On an episode of the You Are Not So Smart podcast  they talked about the amazing properties of the human brain to justify things after the fact. Like the psychologist who learned a bunch of cold reading techniques to try and debunk psychics and started to become convinced he was really psychic after a while, as he got better and better at reading people.
It took a magician to help him prove to himself that he wasn’t, in fact, psychic – but just very good at cold reading.
I think that’s what Hamlet’s doing here. He’s justifying his ass off. Convincing himself, probably even more than his mother.
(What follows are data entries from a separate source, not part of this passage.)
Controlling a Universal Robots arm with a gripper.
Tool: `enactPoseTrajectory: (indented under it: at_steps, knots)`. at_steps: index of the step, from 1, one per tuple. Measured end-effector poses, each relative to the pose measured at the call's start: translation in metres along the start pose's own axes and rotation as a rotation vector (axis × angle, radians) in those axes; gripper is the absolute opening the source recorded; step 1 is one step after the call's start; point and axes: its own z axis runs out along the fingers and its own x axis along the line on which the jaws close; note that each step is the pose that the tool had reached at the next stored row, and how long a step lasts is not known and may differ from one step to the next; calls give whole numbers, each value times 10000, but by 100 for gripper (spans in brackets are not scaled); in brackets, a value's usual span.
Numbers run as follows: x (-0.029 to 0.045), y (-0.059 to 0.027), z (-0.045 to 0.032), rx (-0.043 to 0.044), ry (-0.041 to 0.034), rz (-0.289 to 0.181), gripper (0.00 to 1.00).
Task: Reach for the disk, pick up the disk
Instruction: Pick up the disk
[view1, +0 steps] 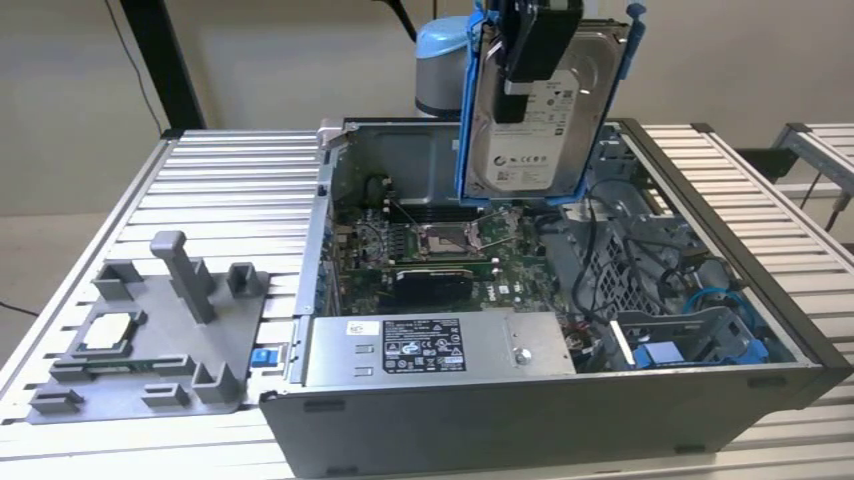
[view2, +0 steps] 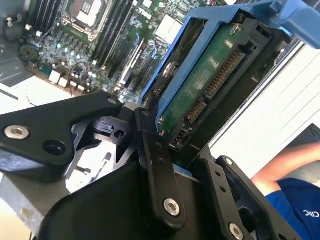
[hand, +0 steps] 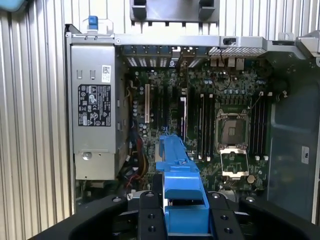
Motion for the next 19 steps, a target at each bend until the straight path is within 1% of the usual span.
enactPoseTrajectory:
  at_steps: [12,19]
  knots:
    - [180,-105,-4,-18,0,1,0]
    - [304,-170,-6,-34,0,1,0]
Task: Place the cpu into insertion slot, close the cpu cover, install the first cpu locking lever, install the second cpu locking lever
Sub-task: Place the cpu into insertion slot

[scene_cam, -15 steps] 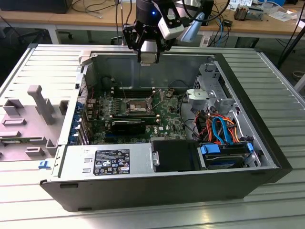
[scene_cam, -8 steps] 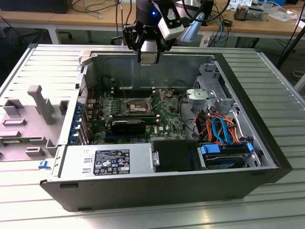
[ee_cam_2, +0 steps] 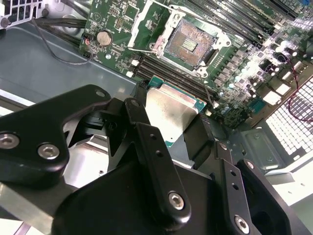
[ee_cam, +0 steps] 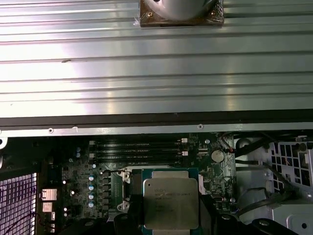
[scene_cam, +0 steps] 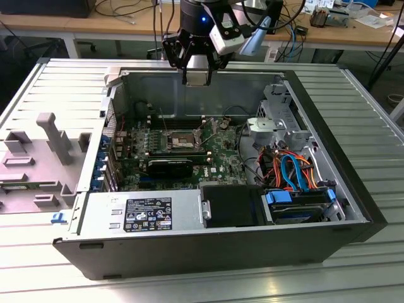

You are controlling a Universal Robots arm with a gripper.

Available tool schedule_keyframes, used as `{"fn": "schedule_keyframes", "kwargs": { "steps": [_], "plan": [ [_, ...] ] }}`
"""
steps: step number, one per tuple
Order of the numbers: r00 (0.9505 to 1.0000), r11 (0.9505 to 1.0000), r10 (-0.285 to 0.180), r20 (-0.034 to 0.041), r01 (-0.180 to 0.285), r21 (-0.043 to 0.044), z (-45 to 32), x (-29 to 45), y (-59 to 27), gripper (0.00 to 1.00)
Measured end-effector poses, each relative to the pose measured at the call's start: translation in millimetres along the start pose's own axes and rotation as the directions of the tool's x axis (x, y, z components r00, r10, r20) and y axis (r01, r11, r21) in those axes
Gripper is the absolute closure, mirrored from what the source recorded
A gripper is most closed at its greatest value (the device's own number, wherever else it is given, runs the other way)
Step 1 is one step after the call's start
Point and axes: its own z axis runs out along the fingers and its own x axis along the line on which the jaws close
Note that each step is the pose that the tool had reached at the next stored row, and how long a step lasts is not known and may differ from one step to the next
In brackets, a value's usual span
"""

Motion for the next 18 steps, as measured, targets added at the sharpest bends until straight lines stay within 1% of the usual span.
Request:
{"fn": "schedule_keyframes", "kwargs": {
  "steps": [4, 18],
  "plan": [
    [1.0000, 1.0000, 0.000, 0.0000, 0.000, 0.0000, 0.4, -0.1, -2.3, 0.45],
    [1.0000, 1.0000, 0.000, -0.0001, 0.000, 0.0000, 1.9, -0.1, -4.1, 0.45]
  ]
}}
For this same lord, I do repent.

I should hope so. I mean. You DID murder him.
I sort of want to see a little more penitence than “I do repent.” You just killed your (ex?) girlfriend’s father and your family advisor and a high ranking official. You may have only killed a guy by accident (well – not REALLY by accident – you just killed the wrong one) but you have killed a rather important person to your culture. And without any honor, either, when it comes to that. Killing people through curtains is generally not socially acceptable. I sort of want you to feel a little bit bad about it.

I understand why he kills Polonius. He’s worked himself up into such a state…he’s a firecracker ready to explode – anyone could have startled him into murder given his state of mind. But I want him to feel sorry and I’m not sure this line is quite enough to give me what I want.